Viral and immunological features. Viral load (a), CD4 T cells absolute number (b) and CD4/CD8 ratio (c) in healthy control (HD) and in HIV + patients [early (EPI) and late (LPI) primary infection groups] before therapy (T0) and 6 months after (T6) therapy introduction were anonymously abstracted from clinical data. graphpad prism 5 was used for graphs and statistical analysis. The results are shown as median and interquartile range (box plot), and vertical lines show the minimum and maximum values. Comparison between groups were performed using Kruskal–Wallis with Dunn's correction and a non‐parametric Wilcoxon test was used to compare variables throughout follow up. P < 0·05 was considered statistically significant.

Before treatment, both EPI and LPI groups showed a lower CD4 T‐cell count than HD (EPI: P = 0·001; LPI: P < 0·05, Fig. 2b) and the CD4 cell count was lower in the EPI group than the LPI group (P < 0·05). After 6 months of therapy, the LPI group, but not EPI (P < 0·01), was able to restore CD4 count to HD levels, probably because the EPI group started therapy with a lower CD4 cell count than LPI (Fig. 2b). Interestingly, the CD4/CD8 T‐cell ratio was significantly lower than that in HD in both groups before (EPI: P < 0·01; LPI: P < 0·001) and after (EPI: P < 0·05; LPI: P < 0·01) therapy, although a significant increase in the CD4/CD8 T‐cell ratio was observed in the LPI group at T6 (P < 0·05) (Fig. 2, panel c).

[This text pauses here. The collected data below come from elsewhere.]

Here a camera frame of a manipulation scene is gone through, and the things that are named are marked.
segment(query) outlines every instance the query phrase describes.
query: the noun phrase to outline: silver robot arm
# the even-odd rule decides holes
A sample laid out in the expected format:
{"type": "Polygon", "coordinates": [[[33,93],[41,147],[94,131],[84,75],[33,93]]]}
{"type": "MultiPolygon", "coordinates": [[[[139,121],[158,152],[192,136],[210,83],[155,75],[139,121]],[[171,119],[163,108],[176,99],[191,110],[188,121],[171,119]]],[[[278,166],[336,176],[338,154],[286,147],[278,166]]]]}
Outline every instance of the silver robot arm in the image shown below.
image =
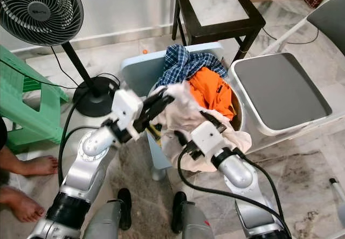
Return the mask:
{"type": "MultiPolygon", "coordinates": [[[[233,149],[229,149],[221,135],[222,131],[210,121],[205,121],[191,133],[191,138],[205,157],[224,174],[225,183],[232,193],[272,208],[260,190],[256,170],[234,154],[233,149]]],[[[269,212],[241,200],[235,200],[235,204],[247,238],[283,231],[280,222],[269,212]]]]}
{"type": "Polygon", "coordinates": [[[31,239],[77,239],[85,215],[103,184],[107,167],[113,158],[109,147],[119,148],[149,126],[174,98],[163,96],[164,90],[142,102],[131,90],[118,90],[114,95],[112,111],[116,119],[106,120],[103,126],[83,136],[78,145],[77,157],[69,169],[61,187],[40,219],[31,239]]]}

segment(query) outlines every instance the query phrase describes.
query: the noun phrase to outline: electric fan
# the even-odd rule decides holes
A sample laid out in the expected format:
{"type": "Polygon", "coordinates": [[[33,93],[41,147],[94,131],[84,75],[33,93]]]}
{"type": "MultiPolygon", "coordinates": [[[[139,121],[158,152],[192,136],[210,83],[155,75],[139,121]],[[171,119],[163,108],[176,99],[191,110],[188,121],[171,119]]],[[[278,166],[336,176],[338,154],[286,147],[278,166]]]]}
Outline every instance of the electric fan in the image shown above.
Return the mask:
{"type": "Polygon", "coordinates": [[[35,45],[63,47],[84,80],[73,95],[76,109],[98,117],[110,113],[118,85],[106,77],[90,78],[71,46],[69,40],[79,32],[83,18],[81,0],[0,0],[0,24],[13,36],[35,45]]]}

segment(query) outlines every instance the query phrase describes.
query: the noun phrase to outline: blue plaid shirt
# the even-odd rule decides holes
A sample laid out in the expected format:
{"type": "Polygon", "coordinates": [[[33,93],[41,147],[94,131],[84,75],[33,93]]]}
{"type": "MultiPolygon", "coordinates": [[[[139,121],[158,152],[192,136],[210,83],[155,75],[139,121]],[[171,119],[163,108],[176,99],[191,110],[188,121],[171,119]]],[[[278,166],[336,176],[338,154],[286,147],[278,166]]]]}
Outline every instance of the blue plaid shirt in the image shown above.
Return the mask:
{"type": "Polygon", "coordinates": [[[202,67],[209,68],[222,78],[226,76],[226,69],[212,53],[189,53],[182,45],[171,45],[165,54],[164,73],[156,87],[188,80],[202,67]]]}

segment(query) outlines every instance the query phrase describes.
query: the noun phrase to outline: beige towel
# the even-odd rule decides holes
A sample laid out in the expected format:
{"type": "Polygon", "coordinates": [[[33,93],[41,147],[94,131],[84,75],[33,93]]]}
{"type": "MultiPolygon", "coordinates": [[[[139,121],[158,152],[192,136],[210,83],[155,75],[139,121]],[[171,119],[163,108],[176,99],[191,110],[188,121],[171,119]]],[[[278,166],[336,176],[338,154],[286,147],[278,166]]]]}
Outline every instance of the beige towel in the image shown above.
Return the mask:
{"type": "MultiPolygon", "coordinates": [[[[150,95],[156,94],[162,88],[164,87],[158,87],[150,95]]],[[[177,158],[182,152],[182,147],[178,138],[174,135],[174,131],[180,131],[190,141],[190,133],[205,121],[205,118],[200,114],[201,110],[212,114],[227,127],[222,135],[230,149],[238,147],[245,153],[251,147],[252,140],[247,132],[234,131],[228,118],[215,110],[208,110],[198,105],[189,92],[189,84],[187,82],[169,85],[164,94],[171,95],[175,100],[154,118],[151,123],[153,125],[159,123],[163,126],[161,131],[162,151],[170,159],[174,168],[177,168],[177,158]]],[[[212,163],[203,156],[193,160],[188,154],[183,156],[181,168],[192,172],[216,171],[212,163]]]]}

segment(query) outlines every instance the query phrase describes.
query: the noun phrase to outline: tile floor
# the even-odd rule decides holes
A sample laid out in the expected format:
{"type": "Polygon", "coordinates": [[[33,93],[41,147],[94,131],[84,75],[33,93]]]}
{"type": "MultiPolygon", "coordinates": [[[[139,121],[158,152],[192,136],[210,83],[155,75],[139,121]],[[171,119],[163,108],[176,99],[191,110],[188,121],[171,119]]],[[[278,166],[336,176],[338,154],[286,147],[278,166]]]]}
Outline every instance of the tile floor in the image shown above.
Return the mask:
{"type": "MultiPolygon", "coordinates": [[[[302,0],[275,0],[257,3],[256,6],[266,19],[266,30],[273,36],[279,36],[309,13],[310,9],[302,0]]],[[[306,41],[313,38],[315,29],[306,26],[291,37],[293,41],[306,41]]],[[[272,40],[260,32],[248,57],[257,55],[272,40]]],[[[221,41],[225,49],[225,59],[232,60],[238,46],[232,39],[221,41]]],[[[143,50],[154,52],[164,50],[173,44],[169,36],[148,38],[126,43],[79,50],[78,55],[91,76],[102,72],[111,72],[119,76],[120,63],[123,59],[139,55],[143,50]]],[[[285,51],[293,53],[319,88],[336,88],[339,104],[343,105],[342,93],[345,86],[345,58],[323,36],[308,45],[287,45],[285,51]]],[[[58,57],[65,70],[80,82],[81,79],[66,55],[58,57]]],[[[27,60],[33,68],[61,85],[72,85],[65,78],[52,55],[27,60]]],[[[61,107],[61,124],[67,116],[69,105],[61,107]]],[[[74,113],[70,129],[80,125],[100,125],[105,119],[86,118],[74,113]]],[[[71,137],[63,158],[64,173],[75,157],[78,140],[86,131],[79,131],[71,137]]],[[[287,140],[250,154],[272,175],[278,187],[282,207],[292,234],[296,238],[325,238],[340,230],[336,206],[339,199],[330,188],[328,179],[337,177],[345,188],[345,119],[323,126],[301,137],[287,140]]],[[[26,152],[18,155],[29,159],[40,155],[57,155],[58,146],[50,142],[30,145],[26,152]]],[[[228,198],[196,192],[182,186],[176,170],[169,170],[168,178],[155,182],[151,180],[149,169],[151,158],[145,136],[138,143],[129,142],[112,160],[105,183],[95,204],[86,218],[87,223],[92,214],[117,191],[128,187],[133,195],[133,226],[129,231],[120,232],[120,238],[181,238],[169,229],[173,193],[183,189],[208,217],[216,239],[244,238],[240,223],[233,209],[233,202],[228,198]]],[[[189,173],[191,181],[202,186],[226,189],[219,173],[189,173]]],[[[272,193],[265,180],[260,177],[263,190],[269,198],[272,193]]],[[[25,178],[10,175],[9,183],[36,199],[45,208],[49,207],[58,190],[56,175],[50,177],[25,178]]],[[[0,211],[0,238],[25,238],[34,224],[19,223],[4,207],[0,211]]]]}

Influence of cART on γδ T‐cells frequency in EPI and LPI

We then analyzed the frequency of Vδ1 and Vδ2 T cells in the EPI and LPI groups. Before treatment, Vδ1 T‐cell frequency was comparable in both groups of HIV patients and with HD. Interestingly, in the LPI group, we observed an increased frequency of Vδ1 T cells after 6 months of therapy when compared with baseline (P < 0·05) (Fig. 3a), reaching values significantly higher than in HD (P < 0·01) (Fig. 3a).

Figure 3.

Figure 3

Human immunodeficiency virus (HIV) infection affects Vδ1 T‐cell distribution and activation that is associated with worst clinical outcome. Frequency of Vδ1 (a) and Vδ2 (b) T cells and mean fluorescence intensity (MFI) of CD38 on Vδ1 (c) and Vδ2 (d) T cells was assessed in healthy control (HD) and in HIV + patients [early (EPI) and late (LPI) primary infection groups] before (T0) and 6 months after (T6) of therapy introduction by flow cytometry. Correlation of Vδ1 T cells expressing CD38 with viral load at T0 (e) or with CD4 T‐cell count at T0 (f) and at T6 (g) was also determined. graphpad prism 5 was used for graphs and statistical analysis. The results are shown as median and interquartile range (box plot), and vertical lines show the minimum and maximum values. Comparisons between groups were performed using Kruskal–Wallis with Dunn's correction and a non‐parametric Wilcoxon test was used to compare variables throughout follow up. The Spearman's non‐parametric correlation was used to estimate the association of two continuous variables of interest. P < 0·05 was considered statistically significant.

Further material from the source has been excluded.